The time-saver, Lubanski says, is software called RealiTea from TeaLeaf Technology that captures application traffic in real time and shines a light on the cause of poor performance - whether an application or a Web server, load balancer, middleware or another piece of the complex environment supporting online applications.

"We used to just pick a place and start digging, but the software gives us the point of view of the application and eliminates the problem of us not seeing the problem," says Lubanski, manager of enterprise monitoring at the human resources consulting and benefits administration firm in Philadelphia.

Lubanski's problem is a common one. A recent study shows that IT managers spend about 30% of their workweek managing applications. The same report also shows that about 30% of application performance problems cannot be identified or resolved within a day. Wily Technology, a maker of application performance management (APM) software, conducted the survey of 360 IT managers, which says the causes of poor performance are varied.

The good news is that a flood of new vendors and products emerged in the past year to tackle application performance problems. Research from APM Advisors, a new market research firm in Portland, Ore., reports more than 100 companies now offer APM hardware and software in nine product categories, which range from software products that collect information to network appliances that speed application traffic.

The company attempts to make sense of the products and how each addresses a different aspect of APM in a recent paper that says enterprise IT managers need to build application-aware infrastructures.

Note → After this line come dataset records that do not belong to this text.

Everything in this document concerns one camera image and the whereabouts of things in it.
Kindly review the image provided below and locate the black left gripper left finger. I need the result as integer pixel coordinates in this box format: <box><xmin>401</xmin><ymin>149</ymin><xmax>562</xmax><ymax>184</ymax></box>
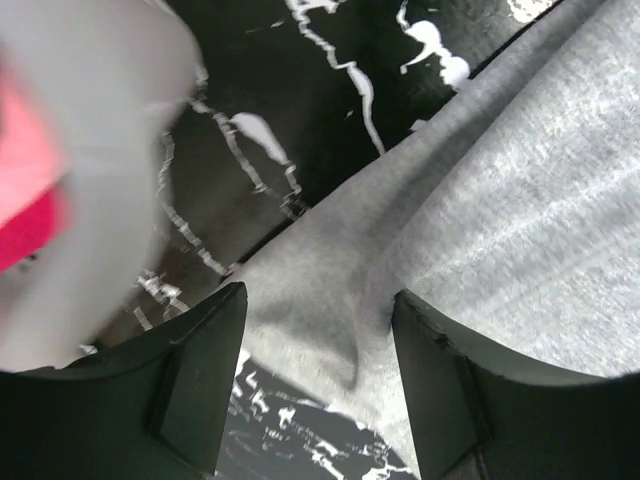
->
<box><xmin>1</xmin><ymin>282</ymin><xmax>247</xmax><ymax>479</ymax></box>

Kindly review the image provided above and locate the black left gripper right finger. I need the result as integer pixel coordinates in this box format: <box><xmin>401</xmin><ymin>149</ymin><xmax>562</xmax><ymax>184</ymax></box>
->
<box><xmin>392</xmin><ymin>290</ymin><xmax>639</xmax><ymax>479</ymax></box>

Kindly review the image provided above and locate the grey t shirt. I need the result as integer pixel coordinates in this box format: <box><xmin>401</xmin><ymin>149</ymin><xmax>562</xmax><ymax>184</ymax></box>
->
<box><xmin>237</xmin><ymin>1</ymin><xmax>639</xmax><ymax>468</ymax></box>

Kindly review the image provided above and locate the magenta t shirt in basket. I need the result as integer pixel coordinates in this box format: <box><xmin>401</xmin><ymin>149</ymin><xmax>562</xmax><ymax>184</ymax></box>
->
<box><xmin>1</xmin><ymin>83</ymin><xmax>65</xmax><ymax>271</ymax></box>

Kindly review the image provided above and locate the white perforated plastic basket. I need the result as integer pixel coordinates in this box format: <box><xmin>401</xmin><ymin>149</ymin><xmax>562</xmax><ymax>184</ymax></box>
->
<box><xmin>1</xmin><ymin>1</ymin><xmax>201</xmax><ymax>372</ymax></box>

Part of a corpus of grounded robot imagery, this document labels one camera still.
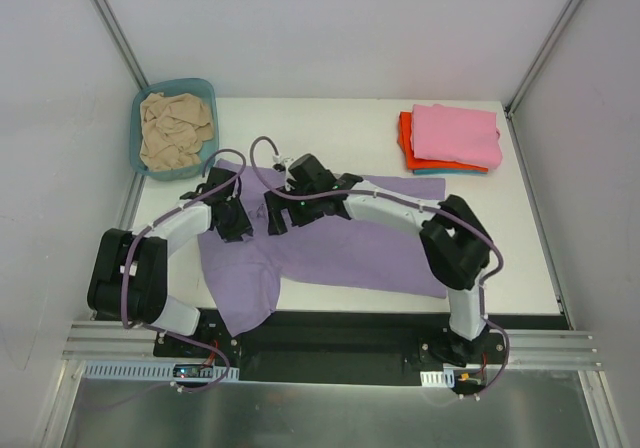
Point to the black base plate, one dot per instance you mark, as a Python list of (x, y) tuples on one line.
[(336, 348)]

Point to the purple t-shirt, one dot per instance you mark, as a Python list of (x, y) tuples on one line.
[(244, 278)]

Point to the pink folded t-shirt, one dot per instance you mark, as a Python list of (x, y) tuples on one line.
[(452, 134)]

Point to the orange folded t-shirt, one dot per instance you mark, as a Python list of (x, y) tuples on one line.
[(413, 163)]

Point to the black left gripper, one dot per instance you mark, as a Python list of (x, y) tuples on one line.
[(236, 223)]

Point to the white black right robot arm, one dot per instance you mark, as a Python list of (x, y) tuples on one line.
[(453, 240)]

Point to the teal plastic basket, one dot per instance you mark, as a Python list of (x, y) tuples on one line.
[(195, 86)]

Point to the beige crumpled t-shirt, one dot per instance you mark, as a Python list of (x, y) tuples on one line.
[(174, 130)]

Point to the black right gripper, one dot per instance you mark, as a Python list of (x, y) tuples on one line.
[(275, 211)]

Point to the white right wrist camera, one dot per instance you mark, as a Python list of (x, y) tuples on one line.
[(282, 165)]

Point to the aluminium front rail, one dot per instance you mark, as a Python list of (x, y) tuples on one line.
[(532, 343)]

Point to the left aluminium frame post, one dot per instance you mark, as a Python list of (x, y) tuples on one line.
[(117, 34)]

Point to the teal folded t-shirt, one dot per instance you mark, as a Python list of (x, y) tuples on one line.
[(445, 171)]

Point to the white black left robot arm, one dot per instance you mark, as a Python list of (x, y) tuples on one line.
[(130, 277)]

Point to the right aluminium frame post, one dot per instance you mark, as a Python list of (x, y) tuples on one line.
[(553, 37)]

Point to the aluminium frame post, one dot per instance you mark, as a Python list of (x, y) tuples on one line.
[(553, 37), (117, 34)]

"IT managers can't afford to keep overlaying tools to get a handle on application performance," says Lynn Nye, president and founder of APM Advisors. "Application management has to be part of the infrastructure; it can't be an afterthought or solved with disparate products placed on top of the infrastructure."

Nye says APM products today provide information through passive data collectors and to some degree control with load-balancing and traffic-management software. Resolving application performance degradation involves collecting data from multiple sources, usually through the use of software agents on servers and network probes, and correlating the information to find the common behavior patterns. Yet until recently most APM tools used for performance monitoring, application acceleration and systems management worked independently.

Products such as Packeteer's PacketShaper, which associates IP addresses and conversations to identify and manage flows between resources, now includes compression technology (which speeds application response time and delivery).

The company also developed Secure Sockets Layer acceleration technology, which while now packaged separately, could become part of the Packeteer's flagship products. Companies such as Fineground NetworksNetScaler and Redline Networks also cache and speed application content to improve response time.